=== What to do ===
Pictures aside, every line of the listing should be given again exactly.

.....

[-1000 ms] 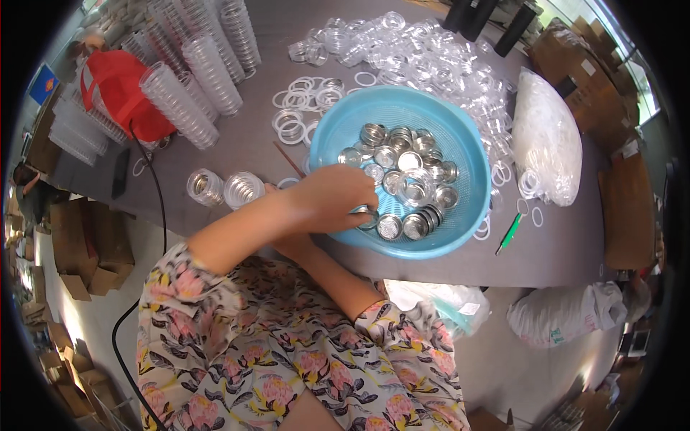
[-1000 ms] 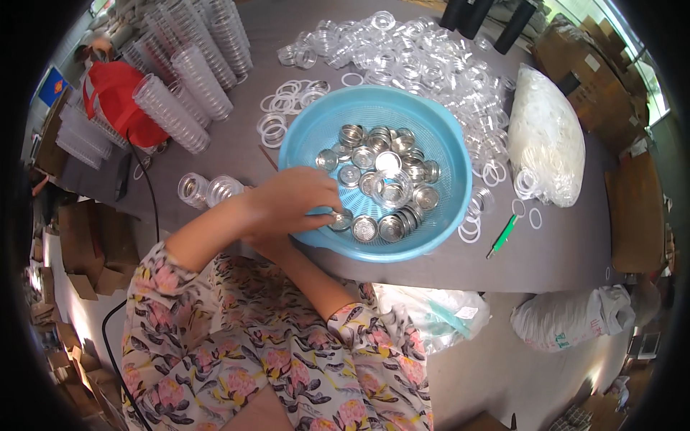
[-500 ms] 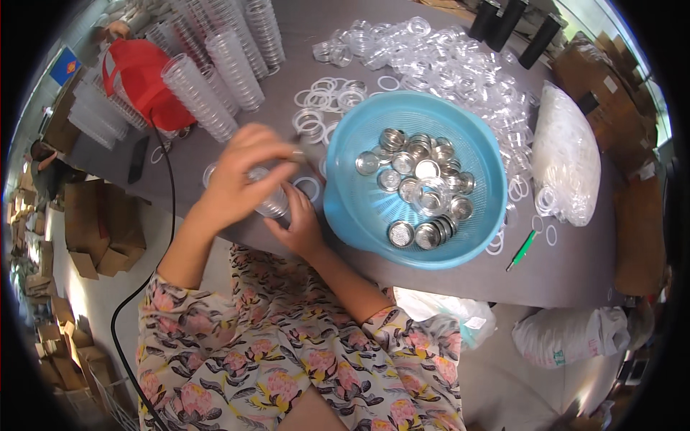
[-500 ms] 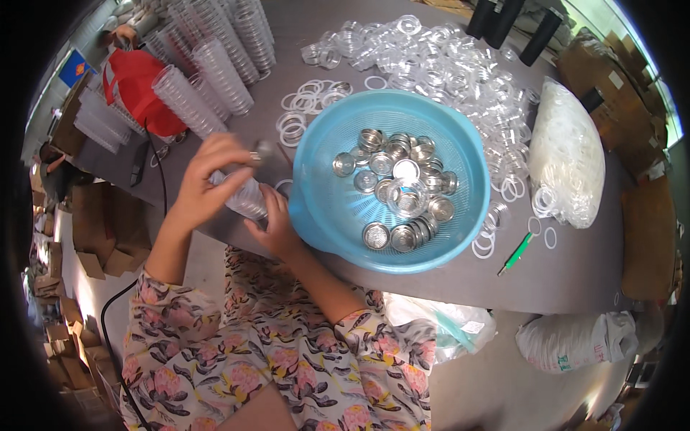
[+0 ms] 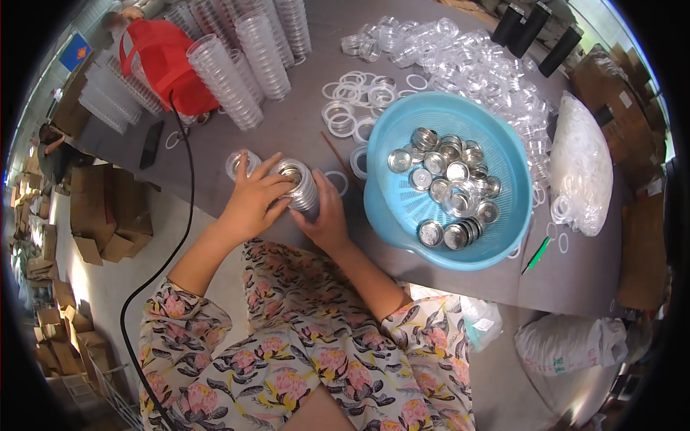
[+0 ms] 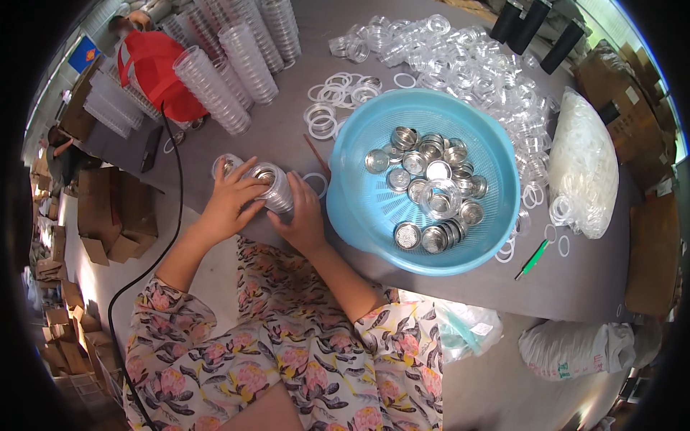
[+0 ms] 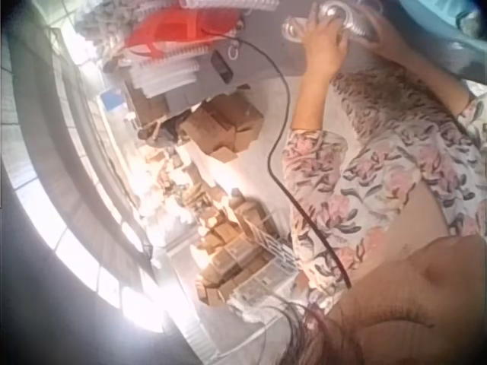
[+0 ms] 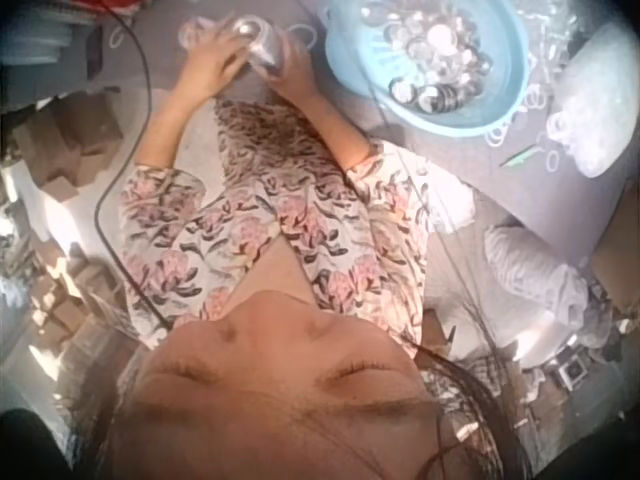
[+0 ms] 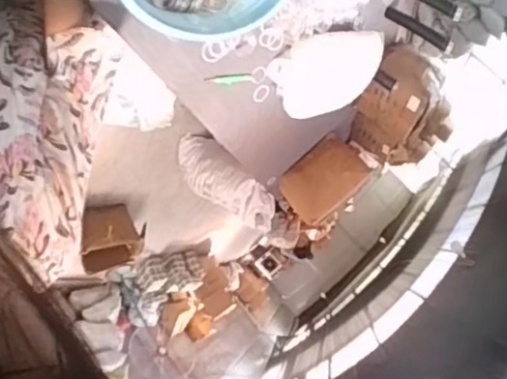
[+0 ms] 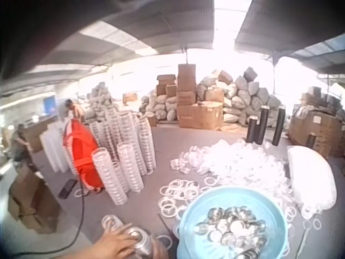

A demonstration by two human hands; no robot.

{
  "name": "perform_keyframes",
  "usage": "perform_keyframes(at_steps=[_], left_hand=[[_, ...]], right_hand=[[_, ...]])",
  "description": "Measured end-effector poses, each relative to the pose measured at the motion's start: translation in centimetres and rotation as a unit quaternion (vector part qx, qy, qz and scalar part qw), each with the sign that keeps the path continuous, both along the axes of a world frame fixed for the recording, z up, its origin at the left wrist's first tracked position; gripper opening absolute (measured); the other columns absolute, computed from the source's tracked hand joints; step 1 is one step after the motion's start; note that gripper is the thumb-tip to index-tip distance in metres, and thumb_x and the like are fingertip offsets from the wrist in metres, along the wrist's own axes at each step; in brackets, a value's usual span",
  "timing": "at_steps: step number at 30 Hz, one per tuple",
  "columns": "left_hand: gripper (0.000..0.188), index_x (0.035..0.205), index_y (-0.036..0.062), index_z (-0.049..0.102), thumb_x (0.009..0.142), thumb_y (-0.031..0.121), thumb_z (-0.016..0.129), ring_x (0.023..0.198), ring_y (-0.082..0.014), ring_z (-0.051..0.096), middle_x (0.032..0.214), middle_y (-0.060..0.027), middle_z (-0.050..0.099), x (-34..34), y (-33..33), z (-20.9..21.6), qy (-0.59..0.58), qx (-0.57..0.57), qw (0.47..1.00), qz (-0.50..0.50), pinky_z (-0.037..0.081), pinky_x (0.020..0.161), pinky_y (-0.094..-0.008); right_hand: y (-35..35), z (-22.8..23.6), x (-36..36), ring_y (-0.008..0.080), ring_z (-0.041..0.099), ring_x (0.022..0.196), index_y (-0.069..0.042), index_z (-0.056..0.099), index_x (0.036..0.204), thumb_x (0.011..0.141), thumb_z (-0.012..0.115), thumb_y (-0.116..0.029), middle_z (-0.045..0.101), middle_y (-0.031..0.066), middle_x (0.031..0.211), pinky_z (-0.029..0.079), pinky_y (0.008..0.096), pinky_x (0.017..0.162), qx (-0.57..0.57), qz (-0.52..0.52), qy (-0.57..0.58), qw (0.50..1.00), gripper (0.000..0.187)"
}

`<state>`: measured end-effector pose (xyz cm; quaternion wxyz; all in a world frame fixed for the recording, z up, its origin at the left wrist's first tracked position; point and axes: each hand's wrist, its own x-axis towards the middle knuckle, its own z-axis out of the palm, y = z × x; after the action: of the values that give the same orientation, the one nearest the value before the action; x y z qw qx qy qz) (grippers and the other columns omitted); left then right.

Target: The person assembles small clear plastic containers by placing metal lids and white rubber rings into them. They pick up lids from a blue basket and rings from the table, insert them into the containers, and stack the finished units. The person occasionally uses a thin stick to adjust the internal components.

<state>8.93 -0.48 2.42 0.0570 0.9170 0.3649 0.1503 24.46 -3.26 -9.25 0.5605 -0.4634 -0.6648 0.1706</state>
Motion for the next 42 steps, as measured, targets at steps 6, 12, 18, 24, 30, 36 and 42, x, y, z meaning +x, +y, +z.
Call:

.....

=== Exercise output ===
[-1000 ms] 
[-1000 ms] 
[-500 ms] 
[-500 ms] 
[+0 ms] 
[+0 ms] 
[+0 ms] 
[+0 ms] 
[+0 ms] 
[+0 ms] 

A demonstration by two human hands; no robot.

{
  "name": "perform_keyframes",
  "usage": "perform_keyframes(at_steps=[_], left_hand=[[_, ...]], right_hand=[[_, ...]])",
  "description": "Measured end-effector poses, each relative to the pose measured at the motion's start: translation in centimetres and rotation as a unit quaternion (vector part qx, qy, qz and scalar part qw), each with the sign that keeps the path continuous, both along the axes of a world frame fixed for the recording, z up, its origin at the left wrist's first tracked position; gripper opening absolute (measured); the other columns absolute, computed from the source's tracked hand joints; step 1 is one step after the motion's start; note that gripper is the thumb-tip to index-tip distance in metres, and thumb_x and the like are fingertip offsets from the wrist in metres, along the wrist's own axes at each step; in brackets, a value's usual span",
  "timing": "at_steps: step number at 30 Hz, one per tuple",
  "columns": "left_hand: gripper (0.000..0.188), index_x (0.035..0.205), index_y (-0.036..0.062), index_z (-0.049..0.102), thumb_x (0.009..0.142), thumb_y (-0.031..0.121), thumb_z (-0.016..0.129), ring_x (0.023..0.198), ring_y (-0.082..0.014), ring_z (-0.051..0.096), middle_x (0.032..0.214), middle_y (-0.060..0.027), middle_z (-0.050..0.099), x (-34..34), y (-33..33), z (-20.9..21.6), qy (-0.59..0.58), qx (-0.57..0.57), qw (0.47..1.00), qz (-0.50..0.50), pinky_z (-0.037..0.081), pinky_x (0.020..0.161), pinky_y (-0.094..-0.008); right_hand: y (-35..35), z (-22.8..23.6), x (-36..36), ring_y (-0.008..0.080), ring_z (-0.041..0.099), ring_x (0.022..0.196), index_y (-0.069..0.042), index_z (-0.056..0.099), index_x (0.036..0.204), thumb_x (0.011..0.141), thumb_z (-0.012..0.115), thumb_y (-0.116..0.029), middle_z (-0.045..0.101), middle_y (-0.031..0.066), middle_x (0.031..0.211), pinky_z (-0.029..0.079), pinky_y (0.008..0.096), pinky_x (0.017..0.162), qx (-0.57..0.57), qz (-0.52..0.52), qy (-0.57..0.58), qw (0.50..1.00), gripper (0.000..0.187)"
}

`<state>`: measured end-effector pose (xyz cm; quaternion wxyz; all in a world frame fixed for the recording, z up, its origin at the left wrist's first tracked position; point and axes: each hand's wrist, its own x-axis towards the middle knuckle, its own z-axis out of the palm, y = z × x; after the action: of the values that give the same orientation, the one nearest the value before the action; x y z qw qx qy qz) (grippers and the other columns omitted); left then right.

Target: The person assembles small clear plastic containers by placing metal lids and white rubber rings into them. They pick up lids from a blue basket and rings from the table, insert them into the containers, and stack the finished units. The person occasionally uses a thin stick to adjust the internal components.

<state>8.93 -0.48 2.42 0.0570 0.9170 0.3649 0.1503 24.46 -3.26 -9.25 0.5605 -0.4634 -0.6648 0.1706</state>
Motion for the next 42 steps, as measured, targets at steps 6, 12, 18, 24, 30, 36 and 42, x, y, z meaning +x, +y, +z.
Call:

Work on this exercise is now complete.